His hands moved over her body, touching, caressing, and she felt the heat of him through their clothes. Fierce yearning curled in the pit of her belly like a growing flame.
“Leah?” It was a question, a question to which she could give only one answer.
“Dah-quel-e-mah,”
she answered throatily.
“Darling.” His hand stroked the small of her back and cupped one cheek of her buttocks possessively. “I want you,” he murmured. “I’ve wanted you so badly . . .”
She trembled in his arms as a familiar weakness seeped through her limbs. Light-headed, she clung to him, meeting his scalding kiss with equal fervor, urging him on with faint cries of passion. Her mouth opened as their kisses deepened, and he thrust his hard, hot tongue into her.
She moaned and squirmed against him, wanting to feel his naked flesh against hers, wanting to quell the heat of her body with his virile love.
His burning kisses moved to her ear and down her throat, driving her mad with wanting him. His hot, wet tongue caressed her again and again, moving lower and lower until the fire within her flared out of control. “Leah,” he groaned, gathering her up in his arms.
She caught his face between her hands and lifted it so that she could taste his mouth once more. “Love me,” she begged him. “Love me.”

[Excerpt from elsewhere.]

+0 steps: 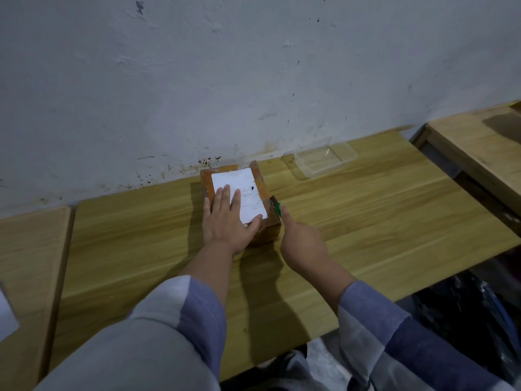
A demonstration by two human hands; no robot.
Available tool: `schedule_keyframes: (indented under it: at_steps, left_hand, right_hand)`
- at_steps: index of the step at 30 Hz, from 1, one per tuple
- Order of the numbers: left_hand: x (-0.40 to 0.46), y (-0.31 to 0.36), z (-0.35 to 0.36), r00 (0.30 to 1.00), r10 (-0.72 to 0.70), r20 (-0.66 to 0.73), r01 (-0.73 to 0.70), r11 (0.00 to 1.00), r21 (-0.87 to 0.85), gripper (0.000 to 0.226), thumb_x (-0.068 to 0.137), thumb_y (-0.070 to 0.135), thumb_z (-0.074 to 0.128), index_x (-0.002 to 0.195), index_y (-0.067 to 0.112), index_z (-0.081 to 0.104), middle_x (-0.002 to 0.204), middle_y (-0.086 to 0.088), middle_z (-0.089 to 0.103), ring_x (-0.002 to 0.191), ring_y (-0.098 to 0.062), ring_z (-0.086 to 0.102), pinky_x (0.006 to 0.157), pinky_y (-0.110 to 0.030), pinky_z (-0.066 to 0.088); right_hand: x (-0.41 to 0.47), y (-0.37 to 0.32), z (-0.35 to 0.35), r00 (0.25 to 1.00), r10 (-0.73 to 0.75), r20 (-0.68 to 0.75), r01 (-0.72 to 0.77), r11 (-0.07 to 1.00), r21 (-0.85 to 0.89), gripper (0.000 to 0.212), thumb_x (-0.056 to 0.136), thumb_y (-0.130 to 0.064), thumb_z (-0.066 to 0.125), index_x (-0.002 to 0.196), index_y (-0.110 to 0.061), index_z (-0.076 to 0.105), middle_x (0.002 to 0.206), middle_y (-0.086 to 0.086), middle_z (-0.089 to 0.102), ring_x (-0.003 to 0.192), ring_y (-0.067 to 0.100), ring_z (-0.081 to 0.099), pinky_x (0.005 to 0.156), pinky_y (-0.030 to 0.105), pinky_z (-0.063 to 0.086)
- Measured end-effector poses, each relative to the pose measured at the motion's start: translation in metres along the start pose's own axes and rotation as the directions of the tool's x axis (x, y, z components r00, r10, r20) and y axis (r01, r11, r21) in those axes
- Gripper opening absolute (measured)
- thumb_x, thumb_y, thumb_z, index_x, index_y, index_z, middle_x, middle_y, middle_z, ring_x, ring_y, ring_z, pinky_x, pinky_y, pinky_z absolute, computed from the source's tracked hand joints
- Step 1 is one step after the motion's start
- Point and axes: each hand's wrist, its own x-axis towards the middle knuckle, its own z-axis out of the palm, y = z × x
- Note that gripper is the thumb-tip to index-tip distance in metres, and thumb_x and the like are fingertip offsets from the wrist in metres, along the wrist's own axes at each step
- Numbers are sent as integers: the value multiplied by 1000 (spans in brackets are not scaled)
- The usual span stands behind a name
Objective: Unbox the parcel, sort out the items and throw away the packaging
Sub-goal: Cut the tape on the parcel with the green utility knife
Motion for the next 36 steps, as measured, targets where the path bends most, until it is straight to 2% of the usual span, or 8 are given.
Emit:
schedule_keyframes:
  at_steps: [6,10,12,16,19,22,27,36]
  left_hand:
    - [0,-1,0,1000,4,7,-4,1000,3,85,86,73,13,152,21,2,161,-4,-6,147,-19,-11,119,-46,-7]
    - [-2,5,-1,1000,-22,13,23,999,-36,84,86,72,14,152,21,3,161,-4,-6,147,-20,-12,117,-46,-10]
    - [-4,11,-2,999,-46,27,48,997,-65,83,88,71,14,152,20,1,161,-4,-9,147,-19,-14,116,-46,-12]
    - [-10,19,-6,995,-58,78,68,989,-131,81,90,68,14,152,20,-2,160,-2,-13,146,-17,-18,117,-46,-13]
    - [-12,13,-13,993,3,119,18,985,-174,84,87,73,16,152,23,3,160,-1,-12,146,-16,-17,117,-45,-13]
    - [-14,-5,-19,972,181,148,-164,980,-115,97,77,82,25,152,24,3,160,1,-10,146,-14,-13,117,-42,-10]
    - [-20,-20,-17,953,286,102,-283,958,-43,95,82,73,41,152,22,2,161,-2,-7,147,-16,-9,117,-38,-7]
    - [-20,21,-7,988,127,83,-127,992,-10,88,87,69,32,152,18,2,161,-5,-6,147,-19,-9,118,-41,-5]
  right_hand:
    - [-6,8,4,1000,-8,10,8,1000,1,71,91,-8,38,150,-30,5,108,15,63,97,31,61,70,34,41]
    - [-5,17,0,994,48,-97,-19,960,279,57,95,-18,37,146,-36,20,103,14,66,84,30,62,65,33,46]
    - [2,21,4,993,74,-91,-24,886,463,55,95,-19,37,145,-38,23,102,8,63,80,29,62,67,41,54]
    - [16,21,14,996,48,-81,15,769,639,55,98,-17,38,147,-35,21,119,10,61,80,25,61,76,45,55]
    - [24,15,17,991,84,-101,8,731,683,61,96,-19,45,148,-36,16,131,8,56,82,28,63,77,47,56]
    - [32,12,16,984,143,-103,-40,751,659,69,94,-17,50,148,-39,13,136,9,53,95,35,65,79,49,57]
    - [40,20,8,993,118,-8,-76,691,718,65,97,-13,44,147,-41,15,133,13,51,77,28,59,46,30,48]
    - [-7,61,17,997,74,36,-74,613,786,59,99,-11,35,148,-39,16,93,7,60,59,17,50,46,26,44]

Brandon took two strides and lowered her into the deep, sweet-smelling straw of the box stall. She held out her arms to him as he stripped away his coat and shirt and let them fall to the floor. “Come back to me,” she whispered as he lowered himself on top of her, pinning her with his weight and burying his face in her breasts. She arched against him, digging her nails into his back and entwining her legs with his. Her breathing came in shuddering gasps as desire flamed white-hot in her veins.
“I’ll never let you go,” he whispered. “Not now—not ever.”
She cried out with wild abandon as he ripped away her riding coat and kissed one breast and then the other. He took her sensitive, erect nipple into his mouth, sucking gently, then harder, sending ripples of intense pleasure to the tips of her toes. “Yes, oh yes,” she murmured. The dull ache in her injured shoulder was nothing compared to the wanting, the surging need for fulfillment inside her. She wanted him . . . wanted all of him filling her until they were no longer two but one. “Brandon,” she pleaded. “Please . . .”
His tongue teased her nipples as his hands found the waistband of her shirt and trousers. He tugged, and the fabric gave beneath his fingers. Leah felt the scratch of straw against her bare skin, and then the heat of his swollen male sex as he tore aside his own breeches.